There are days where all I feel is an immeasurable amount of burnout.
We do therapy 5 days a week. Our average week right now is like this, with 2 days of speech therapy to begin soon:
Monday: Early Intervention (Developmental Specialist) – 1 hour
Tuesday: Occupational Therapy – 1 hours, ABA therapy – 2 hours
Wednesday: ABA therapy – 2 hours
Thursday: Playgroup/Parent Group – 2 hours (ABA during this), Occupational Therapy – 1 hour
Friday: ABA therapy – 2 hours
Except for Tuesday’s OT and Thursday’s group, these all occur in the home.
I feel guilty having negative feelings about this because I know there are families out there fighting tooth and nail for ANY services, yet here my son is blessed by abundance. What he needs is found for him, but there is a price for that.
When he’s not in therapy, I have to do life stuff. The apartment always looks moments away from being condemned. The last time I looked like a respectable adult was I do not even know when. I drown myself in research and paperwork, constantly signing up to learn more and more and more because every ounce of knowledge could be that one tool in the tool box that helps break J wide open or at least gives him enough relief from his struggles to focus on being present and playful.
My dedication has been both praised and mocked. I am not a martyr. I am doing nothing more than any other loving parent would do, I believe. This does not mean I deserve to feel so lost and so unsupported.
So I do what any other normal human would do and pour my heart out to the anonymous internet. That’s sane, right?

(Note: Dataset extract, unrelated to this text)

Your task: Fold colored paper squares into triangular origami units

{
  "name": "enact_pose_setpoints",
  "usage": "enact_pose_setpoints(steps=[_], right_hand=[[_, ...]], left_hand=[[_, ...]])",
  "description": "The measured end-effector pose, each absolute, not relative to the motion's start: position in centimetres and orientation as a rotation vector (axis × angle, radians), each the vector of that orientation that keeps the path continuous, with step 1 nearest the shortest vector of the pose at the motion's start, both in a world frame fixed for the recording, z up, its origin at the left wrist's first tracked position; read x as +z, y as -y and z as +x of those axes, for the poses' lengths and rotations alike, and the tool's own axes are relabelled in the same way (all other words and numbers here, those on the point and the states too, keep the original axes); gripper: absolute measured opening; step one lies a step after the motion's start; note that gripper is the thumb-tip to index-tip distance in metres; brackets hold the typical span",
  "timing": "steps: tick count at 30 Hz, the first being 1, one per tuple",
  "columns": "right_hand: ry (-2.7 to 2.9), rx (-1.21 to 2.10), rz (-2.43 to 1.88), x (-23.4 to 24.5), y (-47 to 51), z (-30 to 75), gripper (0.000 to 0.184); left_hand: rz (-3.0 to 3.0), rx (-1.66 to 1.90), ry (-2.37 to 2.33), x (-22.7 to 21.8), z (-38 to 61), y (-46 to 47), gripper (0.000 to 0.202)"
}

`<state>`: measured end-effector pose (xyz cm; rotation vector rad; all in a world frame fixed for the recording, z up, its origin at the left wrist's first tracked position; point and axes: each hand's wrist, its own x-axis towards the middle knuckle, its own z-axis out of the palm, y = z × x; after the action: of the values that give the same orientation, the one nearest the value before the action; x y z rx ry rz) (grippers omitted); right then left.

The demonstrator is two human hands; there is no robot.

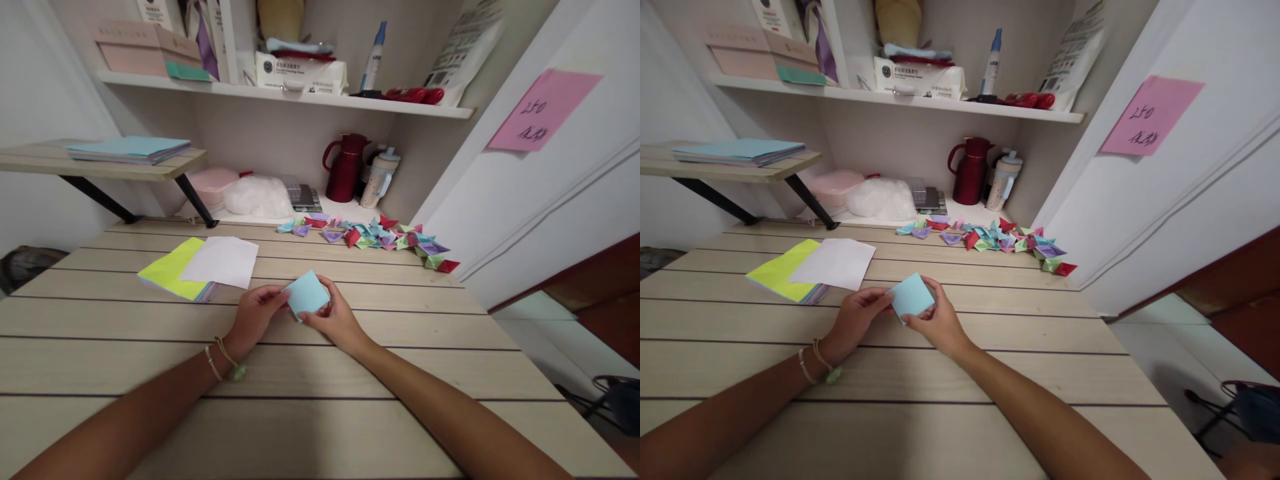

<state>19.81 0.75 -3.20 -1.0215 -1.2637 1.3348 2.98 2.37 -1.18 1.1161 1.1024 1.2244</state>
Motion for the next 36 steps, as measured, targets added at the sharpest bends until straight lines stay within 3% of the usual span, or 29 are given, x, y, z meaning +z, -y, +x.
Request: enact_pose_setpoints(steps=[7,13,24,36], right_hand=[[1.140,1.394,-0.981,-2.8,-0.7,19.6,0.064],[1.230,1.393,-0.981,-2.2,-0.5,19.6,0.030],[1.213,1.416,-0.928,-2.9,-0.6,19.6,0.047],[1.198,1.397,-0.978,-2.5,-0.5,19.7,0.048]], left_hand=[[1.128,1.260,-1.105,-1.1,2.9,-2.3,0.021],[1.218,1.325,-1.117,-0.9,2.8,-2.1,0.021],[1.126,1.311,-1.086,-0.5,3.1,-2.0,0.021],[1.131,1.330,-1.066,-0.7,3.0,-2.0,0.020]])
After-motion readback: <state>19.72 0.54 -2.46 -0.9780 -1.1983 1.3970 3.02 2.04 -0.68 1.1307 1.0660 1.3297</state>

I lay my soul bare on this matter because I know I simply cannot be alone. There’s likely at least one other primary caregiver – mom, dad, grandma, grandpa, auntie, uncle, foster parent, whoever – who is feeling the same way and is as scared as I was (and am!) to put a voice to the darkest feelings in their heart.
I love my son. He is why I do everything I do. He deserves all that I did not have: someone to fight for him, to seek all hat he needs in this world and to be there by his side no matter what. He challenges and frustrates me and there’s some days it is ever so tempting to stick him in a box and mail him away to the first person who’d take him but in the end, he is so very much my world.
I just wish I could have, you know, a day off once in a blue moon. Maybe even just once every other month.
This job, alas, did not come with that sort of benefits package.
Edited to add: J’s fever broke late Friday night or early Saturday. He’s still got a yucky cough but is doing much, MUCH better. Thank heavens.